A forward (forward contract) is a bilateral contract that obliges one party to buy and the other party to sell a specific quantity of an asset, at a certain price, on a specific date in the future.
A futures contract is a forward contract that is standardized and traded on an organized market.
The main differences between forwards and futures are that futures transactions and negotiations take place in a secondary market, are regulated, backed by the clearing house, and require daily settlement of profits and losses (mark-to-market). . All futures transactions are regulated by the Commodity Futures Trading Commission (CFTC).
Difference between forward and future
Futures contracts are similar to forward contracts in the following points:
- Settlement: Futures and forward contracts can be either deliverable (ie, the underlying asset must be delivered) or cash settlement contracts.
- Initial prices: The price of futures and forwards has zero value at the moment an investor enters the contract.
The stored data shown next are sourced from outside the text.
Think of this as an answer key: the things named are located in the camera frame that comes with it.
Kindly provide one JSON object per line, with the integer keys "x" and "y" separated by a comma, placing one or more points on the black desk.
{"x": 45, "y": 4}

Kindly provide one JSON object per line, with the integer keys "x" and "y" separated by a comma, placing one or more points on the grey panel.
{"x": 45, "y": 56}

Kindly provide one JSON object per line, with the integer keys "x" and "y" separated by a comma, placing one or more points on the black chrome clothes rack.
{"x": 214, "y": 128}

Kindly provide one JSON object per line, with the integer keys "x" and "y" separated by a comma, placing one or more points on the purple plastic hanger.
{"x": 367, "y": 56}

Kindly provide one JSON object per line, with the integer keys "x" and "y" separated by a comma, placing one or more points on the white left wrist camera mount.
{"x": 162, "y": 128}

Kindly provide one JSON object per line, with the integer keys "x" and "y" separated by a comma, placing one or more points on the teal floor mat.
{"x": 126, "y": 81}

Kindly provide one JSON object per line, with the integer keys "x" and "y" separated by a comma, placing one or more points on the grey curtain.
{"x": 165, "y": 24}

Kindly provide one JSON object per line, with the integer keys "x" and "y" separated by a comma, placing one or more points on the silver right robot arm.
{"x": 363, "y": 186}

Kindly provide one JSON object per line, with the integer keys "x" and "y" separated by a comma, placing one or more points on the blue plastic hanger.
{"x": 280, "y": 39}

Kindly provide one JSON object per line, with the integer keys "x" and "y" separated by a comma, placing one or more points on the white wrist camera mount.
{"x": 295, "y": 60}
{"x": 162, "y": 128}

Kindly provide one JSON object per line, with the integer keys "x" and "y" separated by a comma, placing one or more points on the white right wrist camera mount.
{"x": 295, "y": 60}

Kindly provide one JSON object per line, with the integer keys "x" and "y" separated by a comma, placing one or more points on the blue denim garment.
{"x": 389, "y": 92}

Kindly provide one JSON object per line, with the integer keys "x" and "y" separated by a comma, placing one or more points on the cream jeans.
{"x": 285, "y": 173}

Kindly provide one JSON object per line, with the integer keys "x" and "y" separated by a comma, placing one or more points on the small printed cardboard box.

Futures contracts differ from forward contracts in the following ways:
- Organized market: Futures contracts are traded in organized markets and provide daily liquidity (ability to undo the high position). The exception is confirmed in currency forward contracts, which are more liquid than currency futures.
- Standardization: Futures, on the other hand, are standardized contracts in terms of contract sizes and terms and conditions. On the other hand, the terms and conditions of the forwards (for example, size of guarantee -collateral-, size of the contract, delivery conditions...) are adapted to the needs of the parties involved.
- Clearinghouse: A single clearinghouse is the counterparty to all futures contracts. The chamber commits the members by forcing them to deposit a capital and a guarantee. Forwards are bilateral contracts with their own counterparty, so they contain a significantly higher risk of being able to go bankrupt or default and not comply with what is established in the contract.
- Mark-to-market: Futures contracts have a daily mark-to-market, this means that the price of the contract is reviewed every day and each of the parties deposits the guarantee or not. Forward contracts are generally not mark-to-market.
- Regulation: The government regulates futures markets. Forward contracts are normally not regulated.
The party to the futures contract who agrees to buy/receive the financial or physical asset has a long futures position and is known as being "long". The party to the futures contract that agrees to sell/deliver the asset has a short futures position and is known as being "short". A long position and a short position in the same futures contract are counted as a single contract towards open interest or risk. Only about 1% of all futures contract positions involve delivery of the underlying commodity.